Review: Sightmark Triple-Duty 4-16×44 MDD Riflescope & CJRK Mount

    Since its introduction in 2007, Sightmark has been aggressively expanding its product lines. Originally oriented as a value-focused brand, recently they have been making moves up-market with their new Ezekial line (which we also have for testing). Now, Sightmark is a full-line optics manufacturer with options for prismatic sights, red dots, night vision, and magnifiers. This is on top of over a million boresights in use and other accessories including binoculars, spotting scopes, flashlights, and mounts.


    Mounted to the test platform and ready for the range.

    SIghtmark was eager to get a scope in my hands after the NRA show. So much so that I got the choice of the entire product range. Endeavoring to pick a scope that would most typically model the line, I opted for the Triple-Duty (Tactical, Hunting, & Competition) 4-16x44mm Mil-Dot-Dot reticle. Since I am not someone who likes to “click” to my target (as I forget how many clicks I make), the MDD was ideal for holdover shooting.

    To compliment the scope, Sightmark suggested that I use their new CJRK mount complete with adjustable tension throw-levers. Taken together, it was a complete scope package that looked to compliment my favorite shooting, semi-auto’s at medium ranges.

    Mounting & Shooting:

    The test platform for shooting was one of my trusty Del-Ton/Aero Precision LW AR-15s. Having put significant rounds down range I knew the rifles dope with my typical ammo and have been able to ring steel past 500 yards with irons on a regular basis. With 55 grain FMJ ammo, it is an surprising 1.5 MOA rifle. 

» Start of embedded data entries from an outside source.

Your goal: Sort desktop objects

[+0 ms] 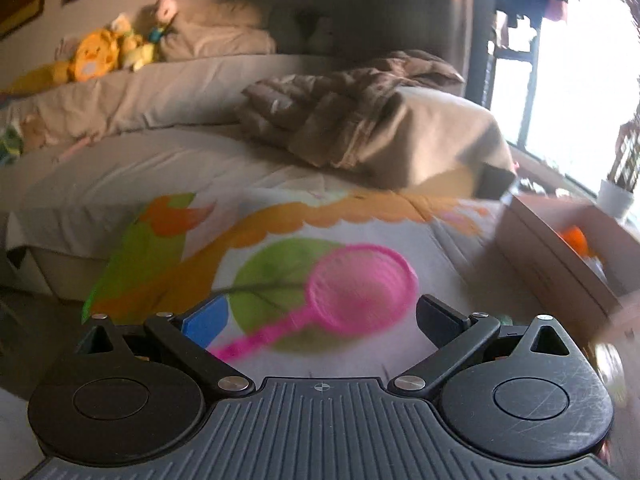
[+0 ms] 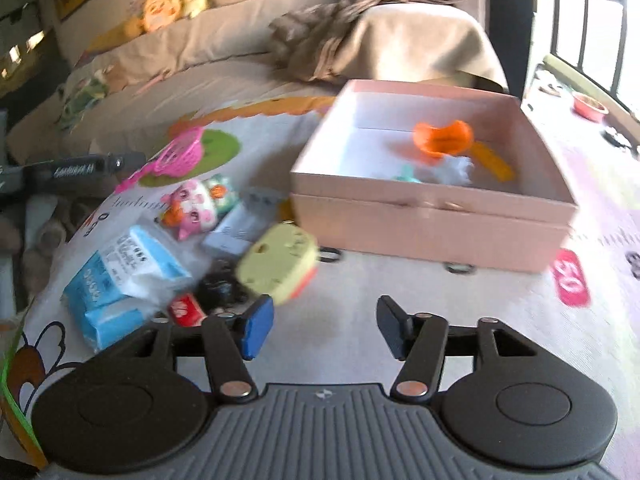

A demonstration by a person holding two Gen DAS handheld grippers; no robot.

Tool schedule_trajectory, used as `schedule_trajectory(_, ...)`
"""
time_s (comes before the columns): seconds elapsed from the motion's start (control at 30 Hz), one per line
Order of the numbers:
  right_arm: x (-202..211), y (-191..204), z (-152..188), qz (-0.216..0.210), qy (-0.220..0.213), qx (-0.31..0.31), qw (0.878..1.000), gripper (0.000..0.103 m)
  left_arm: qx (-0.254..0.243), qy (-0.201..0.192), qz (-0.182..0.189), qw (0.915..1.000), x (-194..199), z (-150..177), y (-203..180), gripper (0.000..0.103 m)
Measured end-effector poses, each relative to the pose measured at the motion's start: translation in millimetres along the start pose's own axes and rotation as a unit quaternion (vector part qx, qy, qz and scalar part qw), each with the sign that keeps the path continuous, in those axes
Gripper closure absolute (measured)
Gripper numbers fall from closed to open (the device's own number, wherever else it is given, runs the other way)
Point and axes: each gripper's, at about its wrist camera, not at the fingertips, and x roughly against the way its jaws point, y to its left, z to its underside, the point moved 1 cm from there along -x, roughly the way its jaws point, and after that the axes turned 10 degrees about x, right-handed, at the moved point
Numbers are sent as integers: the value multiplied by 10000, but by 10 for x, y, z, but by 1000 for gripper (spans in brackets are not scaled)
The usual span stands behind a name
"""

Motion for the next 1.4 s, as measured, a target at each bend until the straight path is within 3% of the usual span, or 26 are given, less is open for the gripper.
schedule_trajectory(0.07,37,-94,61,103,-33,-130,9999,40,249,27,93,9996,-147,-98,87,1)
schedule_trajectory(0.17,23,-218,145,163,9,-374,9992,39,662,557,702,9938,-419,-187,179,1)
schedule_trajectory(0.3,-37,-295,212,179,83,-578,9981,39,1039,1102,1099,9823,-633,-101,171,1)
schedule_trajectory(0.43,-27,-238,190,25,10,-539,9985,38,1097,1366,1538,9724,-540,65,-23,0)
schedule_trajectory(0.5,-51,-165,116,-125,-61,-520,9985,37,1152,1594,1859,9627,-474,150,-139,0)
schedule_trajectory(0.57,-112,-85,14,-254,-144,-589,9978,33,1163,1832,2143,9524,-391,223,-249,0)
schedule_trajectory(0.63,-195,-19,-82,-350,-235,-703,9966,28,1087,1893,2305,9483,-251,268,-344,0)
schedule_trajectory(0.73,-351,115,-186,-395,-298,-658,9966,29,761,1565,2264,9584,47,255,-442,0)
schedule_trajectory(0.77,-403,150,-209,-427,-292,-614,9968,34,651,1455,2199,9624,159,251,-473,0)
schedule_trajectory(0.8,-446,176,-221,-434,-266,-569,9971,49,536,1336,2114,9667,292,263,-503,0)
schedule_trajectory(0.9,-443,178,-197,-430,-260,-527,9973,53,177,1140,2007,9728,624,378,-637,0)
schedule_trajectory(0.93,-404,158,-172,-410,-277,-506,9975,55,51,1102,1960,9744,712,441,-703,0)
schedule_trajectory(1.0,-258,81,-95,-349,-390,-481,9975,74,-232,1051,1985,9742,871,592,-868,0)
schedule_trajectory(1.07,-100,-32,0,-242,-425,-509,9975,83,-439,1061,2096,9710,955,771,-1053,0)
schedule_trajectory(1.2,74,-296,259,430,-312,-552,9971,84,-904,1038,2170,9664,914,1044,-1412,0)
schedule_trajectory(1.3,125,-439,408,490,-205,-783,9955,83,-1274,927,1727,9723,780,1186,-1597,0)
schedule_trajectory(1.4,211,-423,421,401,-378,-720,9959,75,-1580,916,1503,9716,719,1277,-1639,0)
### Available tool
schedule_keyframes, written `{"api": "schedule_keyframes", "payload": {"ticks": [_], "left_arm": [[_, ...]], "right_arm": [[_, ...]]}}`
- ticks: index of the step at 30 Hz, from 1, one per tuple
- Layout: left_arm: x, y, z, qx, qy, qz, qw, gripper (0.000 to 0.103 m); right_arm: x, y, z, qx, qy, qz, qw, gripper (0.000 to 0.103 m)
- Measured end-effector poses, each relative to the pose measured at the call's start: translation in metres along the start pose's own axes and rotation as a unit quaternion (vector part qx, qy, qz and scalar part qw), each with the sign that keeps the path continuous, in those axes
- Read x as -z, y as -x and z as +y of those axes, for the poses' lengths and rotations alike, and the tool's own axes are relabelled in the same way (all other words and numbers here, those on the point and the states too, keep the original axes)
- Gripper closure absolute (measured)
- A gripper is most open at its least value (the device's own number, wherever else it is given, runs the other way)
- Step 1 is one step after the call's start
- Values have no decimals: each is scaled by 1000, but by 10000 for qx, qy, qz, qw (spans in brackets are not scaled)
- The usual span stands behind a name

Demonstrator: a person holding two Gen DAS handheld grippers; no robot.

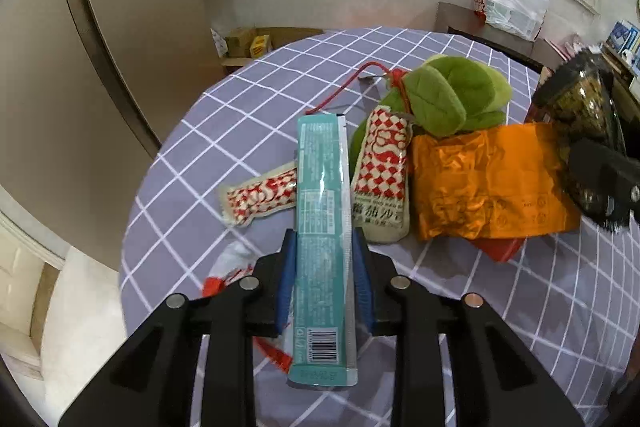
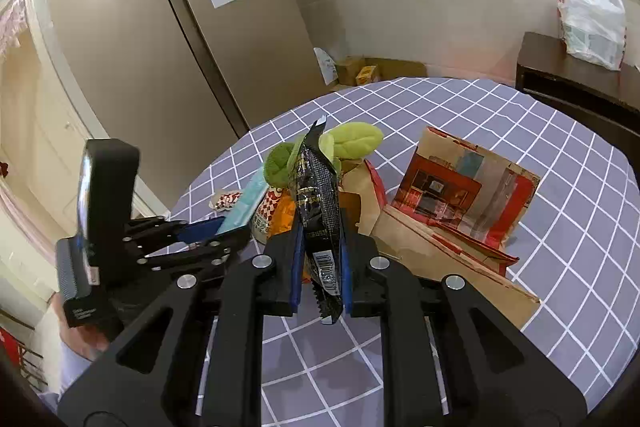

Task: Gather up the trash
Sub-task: 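Grasp the black snack wrapper with the right tool while the left tool grasps the teal packet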

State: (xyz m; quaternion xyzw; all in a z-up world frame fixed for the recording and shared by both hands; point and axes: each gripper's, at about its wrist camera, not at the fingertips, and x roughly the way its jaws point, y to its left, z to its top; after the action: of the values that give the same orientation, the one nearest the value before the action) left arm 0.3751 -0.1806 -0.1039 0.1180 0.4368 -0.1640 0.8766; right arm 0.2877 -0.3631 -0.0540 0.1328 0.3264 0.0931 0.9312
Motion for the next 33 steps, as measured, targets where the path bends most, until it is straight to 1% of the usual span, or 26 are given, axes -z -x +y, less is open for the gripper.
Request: {"api": "schedule_keyframes", "payload": {"ticks": [3,11,14,17,19,26,29,33], "left_arm": [[5,8,2,60,29,-20,10000,76],[21,33,3,-134,-32,-197,9997,76],[30,43,10,-83,47,-220,9997,76],[38,54,16,-157,98,-320,9993,76],[47,62,26,-120,240,-365,9990,76],[70,82,54,-184,541,-458,9973,76],[80,90,69,-216,660,-496,9964,76],[96,98,94,-349,862,-501,9944,76]], "right_arm": [[0,0,2,36,-8,0,10000,88],[9,4,20,138,64,79,9999,88],[14,6,29,154,109,103,9998,88],[19,7,38,158,182,150,9996,88],[24,7,45,135,183,211,9995,88],[40,4,85,52,445,379,9983,88],[46,-1,107,-15,616,461,9970,88],[54,-13,140,-129,889,600,9942,88]]}}
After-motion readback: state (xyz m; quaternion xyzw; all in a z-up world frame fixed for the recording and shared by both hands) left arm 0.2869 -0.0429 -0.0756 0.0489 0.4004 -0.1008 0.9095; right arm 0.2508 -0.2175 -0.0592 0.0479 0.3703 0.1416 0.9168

    The scope arrived in typical retail packaging. I dare say its an attractive box, with none of the bare boring cardboard that typifies scopes in this price range. Opening it up, the scope is nestled into shaped foam, keeping it safe until it was ready to be opened and mounted. The caps were already installed with the hinges on the top – nice attention to detail. The scope mount did not have the same full treatment, instead wrapped in thin foam sheeting. Its just enough to keep the aluminum from scratching itself.



    Packaged ready to return to Sightmark. The CJRK mount originally came with rubber bands on it to the foam sheet in place. See the Gallery at the end for better photos.


    Taking both the scope and mount out of their packing, I inspected each for defects. There was no obvious machine marks and the finishes were both a nice black matte. I set up the rifle for mounting, using my Wheeler Level-Level-Level and FAT wrench. Annoyingly, the screws on the mount were metric and I could not use my good torque driver for my normal OCD mounting methods.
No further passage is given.